Ainsi, un imaginaire de l’indéterminé, de l’insolite, de la magie presque, ou du conte, s’ouvre à nous à travers des vaisseaux lactifères, des canaux plastiques, des pénis dévertébrés, des pliures inidentifiables, des scarifications, des gaines extensibles et des enveloppes scrotales extrêmement malléables… Cette accumulation de peaux aux textures multiples, explorées et travaillées par les mains, construit un corps (des corps) décentralisé, où les liquides et les matières naviguent, circulent, s’éploient, coulent, regorgent de conduits périphériques et d’obscurs foyers, dont l’appartenance à l’humain ou au machinique (au vivant ou au mort) n’est pas exclusive.

C’est cette activité hautement délicate, entre érotique et fantastique, entre cérémonie et jeu, qui est orchestrée par les mains de Catherine Corringer et donnée à voir sur le corps paisible, presque atonique, du performeur. Du travail invisible de ses membranes chaudes et de ses poches humides, les mains blanches et expertes de la cinéaste-performeuse font naître d’étranges objets chargés de valeurs texturales et symboliques : une bouteille en plastique transparent remplie d’un fluide visqueux et laiteux et plus tard, un tissu vaporeux, d’une blancheur éclatante, qui vient éclore dans le creux de ses mains.

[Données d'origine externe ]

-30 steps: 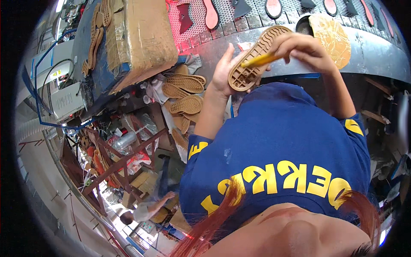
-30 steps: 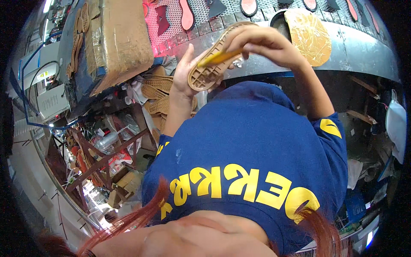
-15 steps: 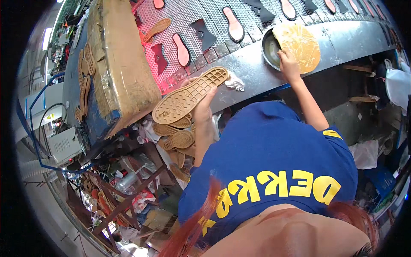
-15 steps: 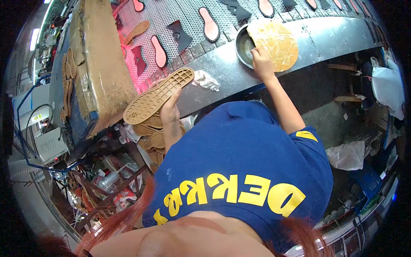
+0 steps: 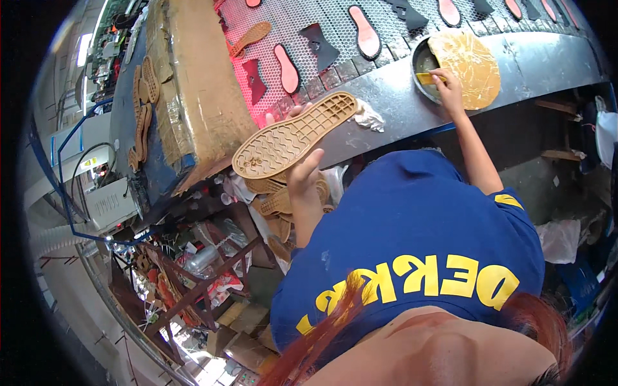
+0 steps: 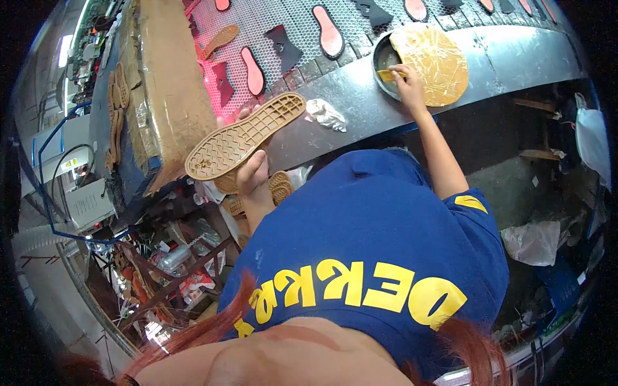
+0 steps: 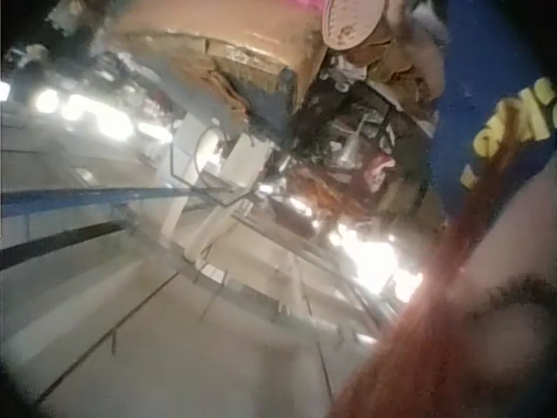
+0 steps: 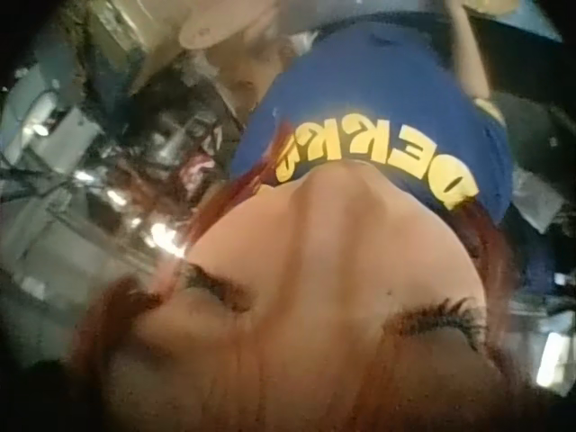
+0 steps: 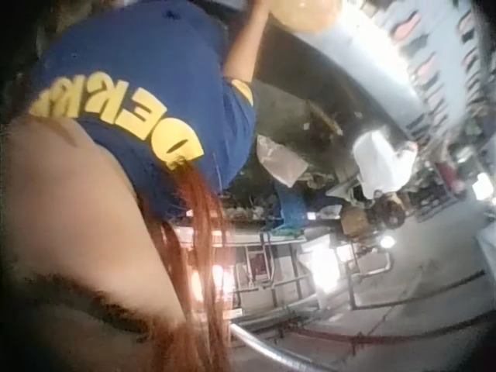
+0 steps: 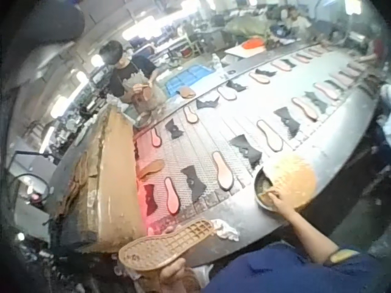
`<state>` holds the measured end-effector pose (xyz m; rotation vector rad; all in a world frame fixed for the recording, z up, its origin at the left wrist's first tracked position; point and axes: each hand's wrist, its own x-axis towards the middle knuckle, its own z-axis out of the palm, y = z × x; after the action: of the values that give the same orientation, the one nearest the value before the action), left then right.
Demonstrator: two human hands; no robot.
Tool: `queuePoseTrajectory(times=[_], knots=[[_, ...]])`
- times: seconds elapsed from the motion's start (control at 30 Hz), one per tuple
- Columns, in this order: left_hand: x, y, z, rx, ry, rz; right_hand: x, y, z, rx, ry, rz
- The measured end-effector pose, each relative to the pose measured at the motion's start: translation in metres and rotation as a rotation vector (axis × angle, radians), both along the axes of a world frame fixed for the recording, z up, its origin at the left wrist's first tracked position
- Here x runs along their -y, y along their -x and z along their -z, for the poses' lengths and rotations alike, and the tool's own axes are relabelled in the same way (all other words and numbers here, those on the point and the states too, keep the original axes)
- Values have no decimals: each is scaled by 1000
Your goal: The person applies a yellow adhesive to the textured bottom of shoe soles using a yellow plastic scraper. They repeatedly dip the scraper into a metal container to gather the substance and spread it across the sole's surface. The person handles the soles one at a time, picking them up from a pile and placing them back down after application.
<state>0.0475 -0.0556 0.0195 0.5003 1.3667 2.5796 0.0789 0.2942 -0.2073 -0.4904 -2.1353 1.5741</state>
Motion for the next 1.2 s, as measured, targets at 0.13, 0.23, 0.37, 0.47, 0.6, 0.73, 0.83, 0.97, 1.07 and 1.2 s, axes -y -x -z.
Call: queuePoseTrajectory(times=[0.13, 0.23, 0.37, 0.47, 0.6, 0.73, 0.83, 0.97, 1.07, 1.2], knots=[[11, 8, 3, -229, 187, -45, 8, 7, -33, -149, 618, 42], [6, 3, -7, -297, 326, -127, 38, 8, -125, -346, 628, -78], [0, 4, -15, -445, 421, -132, 69, -5, -193, -507, 61, -217], [2, 6, -17, -508, 436, -80, 89, -12, -222, -519, -62, -342], [-5, -2, -26, -442, 365, -64, 108, -2, -225, -516, -73, -361], [-6, -4, -31, -461, 401, -79, 119, -2, -230, -559, -192, -377], [-4, -5, -31, -480, 500, -86, 129, -4, -236, -605, -215, -419], [-8, -3, -60, -579, 1190, -55, 140, -9, -243, -657, -220, -515], [-13, -5, -63, -617, 1456, -132, 145, -11, -248, -675, -200, -575], [-12, -7, -51, -572, 900, -155, 135, -1, -246, -645, -245, -451]])
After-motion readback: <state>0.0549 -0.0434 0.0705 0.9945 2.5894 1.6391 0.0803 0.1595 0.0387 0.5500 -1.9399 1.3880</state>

L’écriture du film juxtapose des plans silencieux et relativement stables, liés à cette superbe mise en scène centrale, et d’autres délibérement agités, aux cadres mobiles et éclatés dans le montage, aux hybridations musicales et visuelles (pellicule Super 8 - confiée à la cinéaste Laurence Rebouillon - et vidéo numérique ; n&b et couleur, etc…). Une forme de récit singulière s’y constitue, teintée de diverses traditions cinématographiques, littéraires, vidéographiques et performatives, pour se clôre (ou plutôt, se suspendre, sur un arrêt d’image) sur la danse solitaire, jubilatoire de la performeuse, torse nu et jupe fleurie, emportée dans des sauts joyeux et de plus en plus puissants.